I think it will eventually result in regulation and a potential grey market, and/or implosion of the centralized LLM services — I doubt they can keep hardware from becoming cheaper forever, and diminishing returns will make consumer hardware suitable for all but the hardest problems. At that point, the hardware “moat” will be completely gone and have become an extreme unrecoverable sunk cost.


Well, most people were not liking Fable when it was available anyway, because it refused to answer questions very often.


On some it does yes, also in real usage.

It avoided answering 2/21 tests in this specific benchmark mark, that's already 90% max score already.


I'm glad those tests apparently work out for you but a benchmark where three of the top 5 models are different flavors of Gemini Flash and zero are anything by Anthropic, is just so wildly divergent from my personal experience with the models that it's not useful to me.

Whatever it is you're measuring, it's not anything related to what I use models for.


Thanks for the feedback!

What are you using Claude models for? Coding only? Computer use? Which harness?


Not only coding but also general knowledge work, anything from learning about how some things work (e.g. walking me through PNP vs NPN transistors) to summarizing texts, doing web research, and occasionally some OCR.

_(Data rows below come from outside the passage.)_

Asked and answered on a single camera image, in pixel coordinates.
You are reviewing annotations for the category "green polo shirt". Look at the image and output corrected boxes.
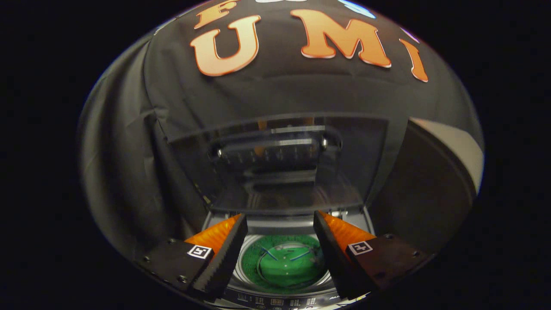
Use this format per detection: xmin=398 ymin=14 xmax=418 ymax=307
xmin=241 ymin=235 xmax=326 ymax=290

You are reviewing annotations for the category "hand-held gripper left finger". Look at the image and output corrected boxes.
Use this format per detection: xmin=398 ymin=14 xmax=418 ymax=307
xmin=136 ymin=214 xmax=249 ymax=301

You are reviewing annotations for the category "black backdrop cloth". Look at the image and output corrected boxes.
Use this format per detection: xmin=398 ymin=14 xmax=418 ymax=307
xmin=77 ymin=0 xmax=485 ymax=263

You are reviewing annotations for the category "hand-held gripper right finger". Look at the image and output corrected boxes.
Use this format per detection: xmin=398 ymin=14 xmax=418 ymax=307
xmin=313 ymin=211 xmax=431 ymax=300

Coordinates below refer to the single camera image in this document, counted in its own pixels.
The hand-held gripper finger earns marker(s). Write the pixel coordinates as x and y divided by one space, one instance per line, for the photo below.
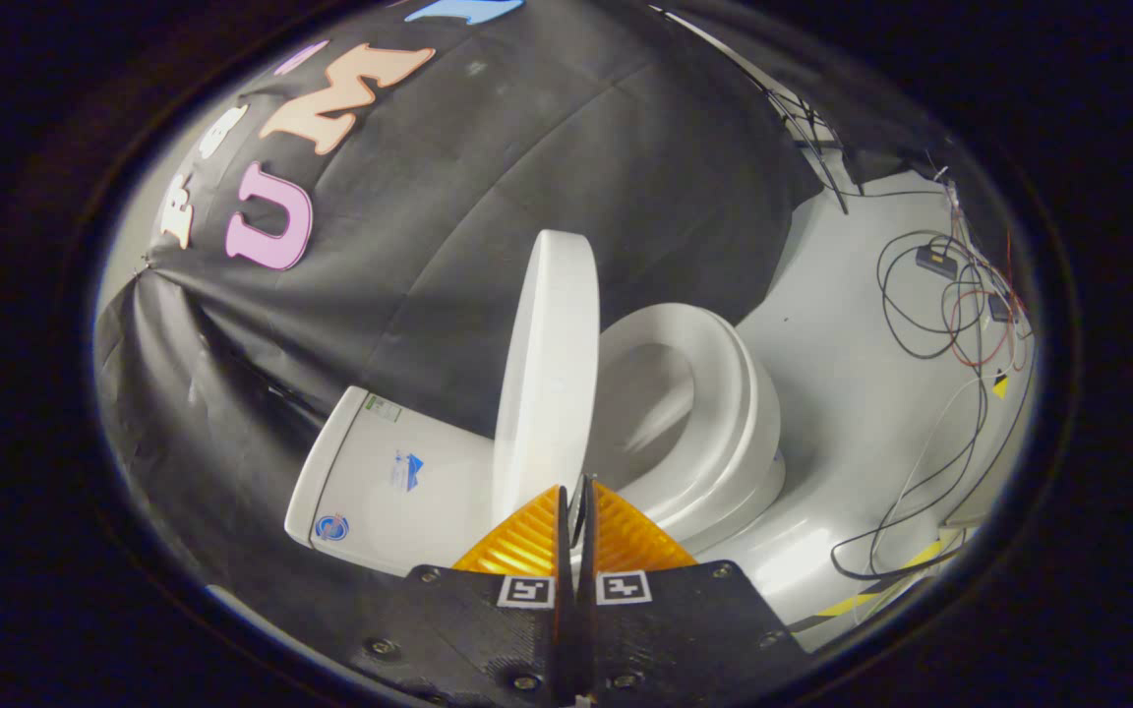
564 590
586 590

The white toilet lid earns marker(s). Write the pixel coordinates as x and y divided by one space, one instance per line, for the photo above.
547 374

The white toilet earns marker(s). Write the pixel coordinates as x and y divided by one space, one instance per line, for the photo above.
380 492

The white toilet seat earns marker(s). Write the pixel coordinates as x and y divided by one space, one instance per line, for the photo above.
729 393

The yellow black floor tape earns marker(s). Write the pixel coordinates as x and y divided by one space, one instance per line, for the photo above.
862 600

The black backdrop cloth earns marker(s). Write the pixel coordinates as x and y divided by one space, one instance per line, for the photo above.
527 147

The black power adapter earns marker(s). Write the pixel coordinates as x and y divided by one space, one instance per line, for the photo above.
936 262

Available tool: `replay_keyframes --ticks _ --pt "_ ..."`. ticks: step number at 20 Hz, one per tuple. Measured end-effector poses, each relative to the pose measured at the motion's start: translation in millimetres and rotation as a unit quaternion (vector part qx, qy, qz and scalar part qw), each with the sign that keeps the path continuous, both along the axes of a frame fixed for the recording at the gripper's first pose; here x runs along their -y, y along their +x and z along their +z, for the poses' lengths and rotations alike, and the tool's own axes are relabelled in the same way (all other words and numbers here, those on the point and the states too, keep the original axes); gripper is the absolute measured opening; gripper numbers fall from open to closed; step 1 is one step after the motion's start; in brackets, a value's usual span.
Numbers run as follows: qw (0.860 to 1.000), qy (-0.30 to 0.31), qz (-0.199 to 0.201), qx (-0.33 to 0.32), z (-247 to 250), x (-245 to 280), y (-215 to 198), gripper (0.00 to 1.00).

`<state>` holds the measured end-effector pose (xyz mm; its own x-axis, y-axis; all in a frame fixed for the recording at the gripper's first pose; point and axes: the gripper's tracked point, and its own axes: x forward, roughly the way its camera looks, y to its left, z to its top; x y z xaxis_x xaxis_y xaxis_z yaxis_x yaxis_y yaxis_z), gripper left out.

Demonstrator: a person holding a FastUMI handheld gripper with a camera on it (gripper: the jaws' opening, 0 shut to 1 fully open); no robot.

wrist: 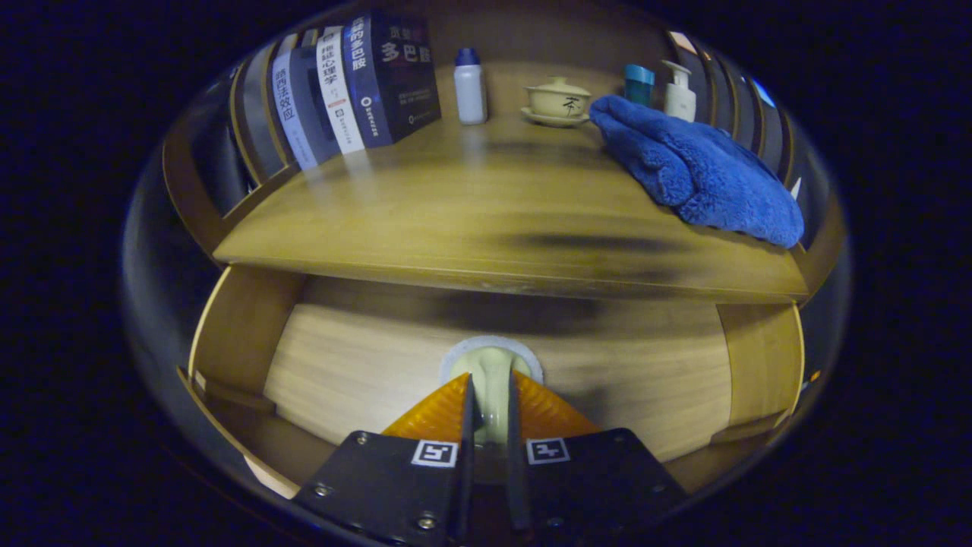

I've experimented with a few models for all this and have found Gemini the best at OCR but quite a bit worse at the rest. Claude is worse than GPT at web research-shaped things, but Opus 4.8 wins my anecdote benchmark for the other tasks besides those two.

But really, for code or knowlege stuff Gemini is markedly worse than the others, while Opus and GPT 5.5 are very very close.


There’s no way Anthropic can keep jacking up the prices like this for every marginally better model. I think even tokenmaxxing companies are going to soon balk at $50/million output tokens.


Anthropic wants to ban the alternatives through regulation and ideally provide differential access with differential pricing.